As organizations realize the value and impact that involving their employees can have in their innovation programs, sharing ideas, collaborating and enriching concepts, the task of keeping those individuals engaged and interested becomes real for any program with sustainable ambitions. Organizations are increasingly using software applications to inspire their employees, offering them a channel to share ideas, build upon the ideas of others, and contribute to business cases and late stage innovation projects.
Most companies can encourage their knowledge workers to share ideas in reaction to a campaign for new insights, but repeating that task, on demand, within large or complex organizations requires you to have your finger on the pulse of the organization as a whole. The software will give your innovation process scale, but it won’t ensure people continue to use it just because we ask.
The Lone Wolf
Often the role of ‘Innovation Manager’ is a new one to the company, sitting in a variety of places such as IT, HR, R&D or as a separate entity entirely. Most companies will grow this team slowly, in-line with results and ambition. Many innovation teams are therefore faced with the prospect of a small handful of passionate innovation professionals, trying to support the needs of a multi-billion dollar multinational. Often, this means innovation managers are ‘lone wolves’ trying to understand a complex eco-system of departments, cultures and skill sets in order to tap its collective insight.
- How can these specialists understand the cultural tensions the latest acquisition has created?
- How can they know where the real innovation needs are when they’re often centralized or spread across just a few locations?
- How can they share program successes through conventional communications channels within a company cynical to corporate messages?
These are just some of the many issues facing our Innovation Managers.
The tensions these issues create a greater demand for larger and more varied innovation teams. Ideally a company places innovation managers in each location or small division to ensure that everyone’s aware of the wider program ambitions and local challenges that can be resolved. Budgets however are finite, and few innovation professionals have the luxury of a large diverse network on which to call.
Some organizations are building networks of innovation champions or advocates across their companies in order to help them promote engagement and understand each locale. Volvo Trucks and Bombardier Transportation have both used elements of the advocate principle to great effect. These are unpaid volunteers with a passion to innovate, collaborate and get involved in the online program.
Three questions emerge as we begin to think about establishing an advocate community:
1. How can we identify these potential advocates?
We could ask for volunteers given we can’t put them on the payroll of the innovation team. Some will come forward, probably those with the greatest passion for innovation, the more creative types perhaps. Yet, can we be sure that these volunteers remain as powerful advocates over many months? What happens when something else catches their eye, or the day job takes over?
We’ve found a more effective way is to select them as a result of observing the right behaviors. We can see from participation that they’re joining in regularly, they collaborate and help others. We can see this over a number of campaigns or innovation activities. This group are the perfect advocates.
2. What role should we ask of them?
It’s important not to ask for too much of their time.
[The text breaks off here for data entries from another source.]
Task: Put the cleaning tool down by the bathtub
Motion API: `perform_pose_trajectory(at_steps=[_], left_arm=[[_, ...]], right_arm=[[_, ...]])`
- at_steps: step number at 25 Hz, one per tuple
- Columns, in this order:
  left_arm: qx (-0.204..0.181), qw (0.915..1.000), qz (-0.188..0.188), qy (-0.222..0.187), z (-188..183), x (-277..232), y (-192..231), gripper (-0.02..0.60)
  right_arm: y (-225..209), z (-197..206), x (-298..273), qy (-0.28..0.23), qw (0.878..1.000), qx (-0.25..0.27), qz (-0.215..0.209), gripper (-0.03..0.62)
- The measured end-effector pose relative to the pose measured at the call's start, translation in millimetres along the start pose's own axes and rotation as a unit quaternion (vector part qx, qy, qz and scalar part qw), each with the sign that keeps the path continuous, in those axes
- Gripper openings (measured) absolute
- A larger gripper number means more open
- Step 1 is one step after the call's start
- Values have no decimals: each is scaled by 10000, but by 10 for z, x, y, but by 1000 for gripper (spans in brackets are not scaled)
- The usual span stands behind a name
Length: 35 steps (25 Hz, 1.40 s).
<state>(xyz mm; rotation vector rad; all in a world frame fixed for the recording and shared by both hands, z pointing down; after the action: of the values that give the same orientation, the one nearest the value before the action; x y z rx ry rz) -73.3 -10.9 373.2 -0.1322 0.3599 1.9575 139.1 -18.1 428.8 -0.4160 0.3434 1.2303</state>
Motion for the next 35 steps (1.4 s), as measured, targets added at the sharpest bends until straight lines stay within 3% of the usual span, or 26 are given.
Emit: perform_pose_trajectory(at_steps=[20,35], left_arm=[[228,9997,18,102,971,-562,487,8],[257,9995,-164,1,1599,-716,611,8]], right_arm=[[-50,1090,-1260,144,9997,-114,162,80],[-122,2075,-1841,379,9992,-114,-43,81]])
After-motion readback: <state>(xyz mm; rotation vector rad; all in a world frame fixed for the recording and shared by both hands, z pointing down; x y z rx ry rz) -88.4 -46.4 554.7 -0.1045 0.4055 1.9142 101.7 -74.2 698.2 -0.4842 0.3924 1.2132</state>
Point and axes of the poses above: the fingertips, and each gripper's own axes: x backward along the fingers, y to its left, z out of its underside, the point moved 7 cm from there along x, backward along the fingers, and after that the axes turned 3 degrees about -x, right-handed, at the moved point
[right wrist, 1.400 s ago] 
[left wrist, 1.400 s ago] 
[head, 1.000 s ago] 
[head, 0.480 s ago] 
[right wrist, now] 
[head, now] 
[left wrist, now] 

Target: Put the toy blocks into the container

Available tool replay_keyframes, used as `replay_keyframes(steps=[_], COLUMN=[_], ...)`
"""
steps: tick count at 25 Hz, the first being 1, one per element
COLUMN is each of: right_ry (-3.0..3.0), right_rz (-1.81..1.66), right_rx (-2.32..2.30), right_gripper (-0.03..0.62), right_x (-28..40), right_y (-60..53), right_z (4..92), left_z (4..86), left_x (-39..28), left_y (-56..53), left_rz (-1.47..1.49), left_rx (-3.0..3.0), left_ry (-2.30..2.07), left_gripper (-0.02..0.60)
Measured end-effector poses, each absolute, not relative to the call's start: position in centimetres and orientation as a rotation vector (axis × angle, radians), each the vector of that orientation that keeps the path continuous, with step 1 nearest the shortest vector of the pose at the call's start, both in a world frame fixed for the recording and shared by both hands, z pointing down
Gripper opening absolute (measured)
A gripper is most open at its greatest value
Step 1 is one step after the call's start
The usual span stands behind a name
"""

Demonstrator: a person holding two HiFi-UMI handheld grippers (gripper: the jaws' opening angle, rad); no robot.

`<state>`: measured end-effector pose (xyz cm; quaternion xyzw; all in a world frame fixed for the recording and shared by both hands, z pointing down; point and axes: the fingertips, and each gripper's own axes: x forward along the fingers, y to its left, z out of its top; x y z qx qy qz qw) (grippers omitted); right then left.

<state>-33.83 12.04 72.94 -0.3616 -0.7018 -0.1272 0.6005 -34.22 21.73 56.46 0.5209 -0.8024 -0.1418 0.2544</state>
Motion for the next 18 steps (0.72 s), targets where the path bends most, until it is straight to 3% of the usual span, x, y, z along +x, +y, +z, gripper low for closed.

We have the evidence that they’re already getting involved and like the process, so wherever possible we shouldn’t increase the burden.
The key need is for them to carry on, but also talk about the collaborative innovation program when an opportunity presents itself. The iconic ‘water cooler’ moment might be a cliché, but people talk about work over coffee, lunch and between other tasks. All we ask is they talk more about the program, its objectives and its results. This will help build confidence and belief in the program through their peer networks who in turn will share this information over time.
3. How can we keep them engaged?
Firstly, we should train them so they understand what being a good advocate means. Explain the principles of what we’re trying to achieve, why they’ve been identified and how we’d like them to become part of a unique community that supports innovation.
Secondly, we need to build that community by getting the advocates together. Generally this will be impossible in person, but remotely may be more likely. A monthly conference call to share updates, ideas, stories and progress will help keep them talking and allow the community to build (as we notice other candidates) without struggling to put everyone in a room or have them travel.
We’re increasingly turning to software to help innovation professionals reach deep into the organization and tap into the collective insight of our enterprise. Developing a real culture of innovation may take many years, embedding passion and enthusiasm for innovation is beyond the reach of the standard internal communications messages you may see.
By considering those that are regularly joining in and doing exactly what we want the rest of the company to do, we push innovation beyond the reach of a lone wolf and begin to engineer it into the DNA of our company. Potential advocates aren’t hard to find, but they should be trained and cared for. Build a unique community of those with passion for innovation right across your enterprise, ask them to share stories and bring back insights. Getting them together will help strengthen the group and its desire to help out.